Cockaigne does at least exist somewhere in the world. The Middle English text places it west of Spain (and thus in the opposite direction to Paradise), and, in a parody of fanciful travel literature, Luilekkerland lies open to discovery ‘catercorner to this region and close by the gallows, three miles travelling through long nights’. Like the kingdom of Prester John, the Wonders of the East, and the lands of Mandeville’s travels, Cockaigne exists as a proposed counterpart to the world of mundane reality.
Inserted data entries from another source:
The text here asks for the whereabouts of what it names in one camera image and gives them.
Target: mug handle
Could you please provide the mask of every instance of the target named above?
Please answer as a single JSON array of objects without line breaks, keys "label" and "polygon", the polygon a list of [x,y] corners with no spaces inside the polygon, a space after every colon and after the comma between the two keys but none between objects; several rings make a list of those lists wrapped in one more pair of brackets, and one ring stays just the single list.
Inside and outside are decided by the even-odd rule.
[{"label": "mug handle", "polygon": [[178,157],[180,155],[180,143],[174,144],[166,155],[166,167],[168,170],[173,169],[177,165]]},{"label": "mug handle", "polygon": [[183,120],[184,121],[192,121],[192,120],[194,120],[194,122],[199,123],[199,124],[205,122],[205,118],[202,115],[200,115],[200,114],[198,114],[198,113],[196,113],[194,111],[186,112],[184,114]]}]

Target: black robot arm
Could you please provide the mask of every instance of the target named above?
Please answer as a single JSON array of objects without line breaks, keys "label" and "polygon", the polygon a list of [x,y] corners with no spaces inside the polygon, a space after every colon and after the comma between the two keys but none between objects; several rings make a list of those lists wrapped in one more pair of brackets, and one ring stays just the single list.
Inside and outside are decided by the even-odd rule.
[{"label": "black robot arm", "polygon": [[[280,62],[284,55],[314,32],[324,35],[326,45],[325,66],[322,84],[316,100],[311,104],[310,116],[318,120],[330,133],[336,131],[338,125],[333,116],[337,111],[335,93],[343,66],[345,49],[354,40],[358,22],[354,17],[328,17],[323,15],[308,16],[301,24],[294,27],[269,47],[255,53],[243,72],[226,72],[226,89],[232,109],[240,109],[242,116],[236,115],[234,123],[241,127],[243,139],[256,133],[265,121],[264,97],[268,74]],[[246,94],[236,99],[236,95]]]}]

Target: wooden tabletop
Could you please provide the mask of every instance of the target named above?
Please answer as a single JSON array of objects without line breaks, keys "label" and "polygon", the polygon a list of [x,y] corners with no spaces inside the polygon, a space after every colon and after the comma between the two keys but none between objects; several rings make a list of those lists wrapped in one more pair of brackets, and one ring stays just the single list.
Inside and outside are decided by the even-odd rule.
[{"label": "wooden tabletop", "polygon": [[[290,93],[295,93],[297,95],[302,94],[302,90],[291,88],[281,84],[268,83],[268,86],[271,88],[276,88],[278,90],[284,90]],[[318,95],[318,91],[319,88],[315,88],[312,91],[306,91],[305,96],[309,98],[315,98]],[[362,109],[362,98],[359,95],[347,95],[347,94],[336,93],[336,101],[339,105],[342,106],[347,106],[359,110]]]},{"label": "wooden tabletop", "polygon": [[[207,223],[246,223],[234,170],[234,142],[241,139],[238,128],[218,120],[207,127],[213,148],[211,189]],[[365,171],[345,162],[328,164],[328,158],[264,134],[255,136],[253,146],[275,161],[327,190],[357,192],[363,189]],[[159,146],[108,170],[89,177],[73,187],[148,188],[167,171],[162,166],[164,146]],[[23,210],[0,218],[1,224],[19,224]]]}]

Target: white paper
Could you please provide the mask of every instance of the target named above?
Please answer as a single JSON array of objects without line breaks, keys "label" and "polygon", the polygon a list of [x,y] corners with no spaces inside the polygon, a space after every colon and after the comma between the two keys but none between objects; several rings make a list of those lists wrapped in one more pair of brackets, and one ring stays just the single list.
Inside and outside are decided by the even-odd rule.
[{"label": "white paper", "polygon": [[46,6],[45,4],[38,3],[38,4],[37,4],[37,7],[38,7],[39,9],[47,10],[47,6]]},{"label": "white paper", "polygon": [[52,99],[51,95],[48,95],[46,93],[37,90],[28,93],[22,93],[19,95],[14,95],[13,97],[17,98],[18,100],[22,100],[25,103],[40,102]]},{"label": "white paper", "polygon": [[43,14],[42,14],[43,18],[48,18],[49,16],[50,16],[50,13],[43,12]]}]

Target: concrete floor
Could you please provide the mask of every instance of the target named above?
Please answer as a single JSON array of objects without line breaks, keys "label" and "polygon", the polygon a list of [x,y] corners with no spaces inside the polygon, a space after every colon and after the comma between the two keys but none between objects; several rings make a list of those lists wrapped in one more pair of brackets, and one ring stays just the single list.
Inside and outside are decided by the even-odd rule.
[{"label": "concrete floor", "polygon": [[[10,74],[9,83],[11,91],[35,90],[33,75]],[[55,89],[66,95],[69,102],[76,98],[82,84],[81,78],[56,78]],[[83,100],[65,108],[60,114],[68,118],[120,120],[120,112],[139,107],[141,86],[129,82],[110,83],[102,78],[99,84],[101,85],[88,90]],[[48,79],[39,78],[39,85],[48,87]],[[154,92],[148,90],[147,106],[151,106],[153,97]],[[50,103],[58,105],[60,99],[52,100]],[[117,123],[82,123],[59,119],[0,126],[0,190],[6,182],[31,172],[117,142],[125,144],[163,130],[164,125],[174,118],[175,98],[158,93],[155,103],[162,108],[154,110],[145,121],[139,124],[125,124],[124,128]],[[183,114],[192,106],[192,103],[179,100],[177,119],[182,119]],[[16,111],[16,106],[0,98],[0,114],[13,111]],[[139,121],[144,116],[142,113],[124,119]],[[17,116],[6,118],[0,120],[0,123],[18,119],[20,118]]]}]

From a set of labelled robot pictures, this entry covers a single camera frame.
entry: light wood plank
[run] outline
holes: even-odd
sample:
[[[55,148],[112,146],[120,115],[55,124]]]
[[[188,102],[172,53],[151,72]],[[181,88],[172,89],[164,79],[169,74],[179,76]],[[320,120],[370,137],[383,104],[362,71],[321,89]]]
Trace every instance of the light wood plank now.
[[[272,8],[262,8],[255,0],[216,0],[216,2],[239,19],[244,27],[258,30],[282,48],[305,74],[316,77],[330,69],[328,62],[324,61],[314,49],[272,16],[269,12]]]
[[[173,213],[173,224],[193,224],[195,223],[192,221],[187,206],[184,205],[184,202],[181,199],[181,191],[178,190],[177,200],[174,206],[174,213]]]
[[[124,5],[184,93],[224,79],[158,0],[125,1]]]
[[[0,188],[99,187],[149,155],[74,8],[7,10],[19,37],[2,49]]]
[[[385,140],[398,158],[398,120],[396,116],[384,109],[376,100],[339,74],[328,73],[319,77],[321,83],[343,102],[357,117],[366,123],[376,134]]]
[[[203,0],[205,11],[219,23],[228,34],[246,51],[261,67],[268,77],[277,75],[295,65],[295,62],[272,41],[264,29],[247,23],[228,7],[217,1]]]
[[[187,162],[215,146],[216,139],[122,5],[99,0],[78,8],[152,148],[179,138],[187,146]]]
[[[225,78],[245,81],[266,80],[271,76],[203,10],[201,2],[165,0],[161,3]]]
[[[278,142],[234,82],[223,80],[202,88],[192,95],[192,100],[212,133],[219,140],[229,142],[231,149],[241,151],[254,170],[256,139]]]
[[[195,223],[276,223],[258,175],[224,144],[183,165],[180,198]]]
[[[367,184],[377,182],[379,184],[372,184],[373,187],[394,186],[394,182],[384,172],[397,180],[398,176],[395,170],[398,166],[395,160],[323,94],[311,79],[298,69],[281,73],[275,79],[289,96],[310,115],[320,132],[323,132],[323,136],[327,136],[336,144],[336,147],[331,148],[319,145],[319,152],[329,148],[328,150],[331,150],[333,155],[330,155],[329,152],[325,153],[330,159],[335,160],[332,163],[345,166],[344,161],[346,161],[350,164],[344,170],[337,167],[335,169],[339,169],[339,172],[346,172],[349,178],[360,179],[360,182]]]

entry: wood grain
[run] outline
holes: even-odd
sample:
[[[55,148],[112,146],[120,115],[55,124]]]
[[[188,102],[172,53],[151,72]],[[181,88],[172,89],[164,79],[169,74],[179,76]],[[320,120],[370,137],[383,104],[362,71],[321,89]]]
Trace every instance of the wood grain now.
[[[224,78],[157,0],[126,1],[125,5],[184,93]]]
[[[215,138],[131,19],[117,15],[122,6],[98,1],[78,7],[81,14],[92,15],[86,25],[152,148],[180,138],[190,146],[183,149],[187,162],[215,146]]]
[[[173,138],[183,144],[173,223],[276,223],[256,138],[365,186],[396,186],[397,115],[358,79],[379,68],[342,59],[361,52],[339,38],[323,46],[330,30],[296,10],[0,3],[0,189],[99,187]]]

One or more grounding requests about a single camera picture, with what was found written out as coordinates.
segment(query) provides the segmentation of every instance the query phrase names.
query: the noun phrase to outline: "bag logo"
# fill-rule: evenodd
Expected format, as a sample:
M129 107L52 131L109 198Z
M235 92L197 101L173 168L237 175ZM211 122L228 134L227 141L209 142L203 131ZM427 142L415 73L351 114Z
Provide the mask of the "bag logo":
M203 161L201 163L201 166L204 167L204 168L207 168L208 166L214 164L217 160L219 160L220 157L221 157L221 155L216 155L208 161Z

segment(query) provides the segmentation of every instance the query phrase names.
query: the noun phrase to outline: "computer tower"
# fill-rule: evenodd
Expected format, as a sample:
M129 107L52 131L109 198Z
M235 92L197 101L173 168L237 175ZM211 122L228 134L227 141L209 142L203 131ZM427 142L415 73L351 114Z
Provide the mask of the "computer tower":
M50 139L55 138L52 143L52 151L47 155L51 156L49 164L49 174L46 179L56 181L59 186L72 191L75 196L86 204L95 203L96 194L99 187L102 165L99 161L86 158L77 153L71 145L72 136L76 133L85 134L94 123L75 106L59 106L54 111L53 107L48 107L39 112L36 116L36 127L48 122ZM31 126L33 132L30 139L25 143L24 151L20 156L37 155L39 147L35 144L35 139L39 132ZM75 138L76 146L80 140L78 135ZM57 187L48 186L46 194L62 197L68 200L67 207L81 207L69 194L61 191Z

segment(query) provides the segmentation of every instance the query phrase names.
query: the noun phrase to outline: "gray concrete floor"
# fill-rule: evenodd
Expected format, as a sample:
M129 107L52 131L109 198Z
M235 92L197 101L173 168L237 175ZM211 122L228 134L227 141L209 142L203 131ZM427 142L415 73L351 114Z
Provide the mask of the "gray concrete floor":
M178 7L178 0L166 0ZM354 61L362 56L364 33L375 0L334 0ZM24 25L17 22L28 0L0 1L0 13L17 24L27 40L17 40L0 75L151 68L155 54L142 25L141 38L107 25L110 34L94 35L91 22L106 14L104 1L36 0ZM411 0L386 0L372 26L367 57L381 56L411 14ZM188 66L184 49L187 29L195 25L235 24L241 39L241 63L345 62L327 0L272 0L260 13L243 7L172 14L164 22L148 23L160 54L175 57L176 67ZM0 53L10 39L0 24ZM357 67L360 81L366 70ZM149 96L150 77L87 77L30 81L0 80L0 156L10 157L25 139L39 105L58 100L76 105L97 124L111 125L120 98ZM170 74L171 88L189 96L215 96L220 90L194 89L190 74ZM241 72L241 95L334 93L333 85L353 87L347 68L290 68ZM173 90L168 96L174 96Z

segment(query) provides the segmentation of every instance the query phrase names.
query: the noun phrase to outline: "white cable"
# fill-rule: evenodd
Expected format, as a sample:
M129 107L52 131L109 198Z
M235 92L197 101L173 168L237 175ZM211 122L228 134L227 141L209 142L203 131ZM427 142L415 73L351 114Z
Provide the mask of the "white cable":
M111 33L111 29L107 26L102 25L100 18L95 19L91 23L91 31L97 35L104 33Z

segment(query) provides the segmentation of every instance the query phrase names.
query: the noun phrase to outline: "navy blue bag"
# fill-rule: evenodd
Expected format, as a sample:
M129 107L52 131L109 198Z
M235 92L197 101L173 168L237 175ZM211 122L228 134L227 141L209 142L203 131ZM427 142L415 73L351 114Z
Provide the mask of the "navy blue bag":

Compared with most medieval thinking about the ‘Golden Age’, which was safely confined to the past and provided only elliptical standards for comparison, Cockaigne is out in the world somewhere, obtrusive and fully ‘embodied’. Its satisfaction of bodily demands does not always lead to pleasure or contentment. It is advanced only within a miasma of playful distortions, disclaimers and downright disavowals. Nevertheless, I cannot agree with Pleij’s attempt to gather all this attitudinal turbulence together and write it off as ‘satire’. Like their opposite numbers, the anorexic saints, the stuffed and sated denizens of Cockaigne harbour a quarrel with the status quo. It all goes back to Freud’s point about ingestion: these particular hunger artists use their bodies to refuse conventional norms and processes. However loutishly, they enact a stubborn attachment to a world different from the one they know, and a mind-set just prior to the utopian.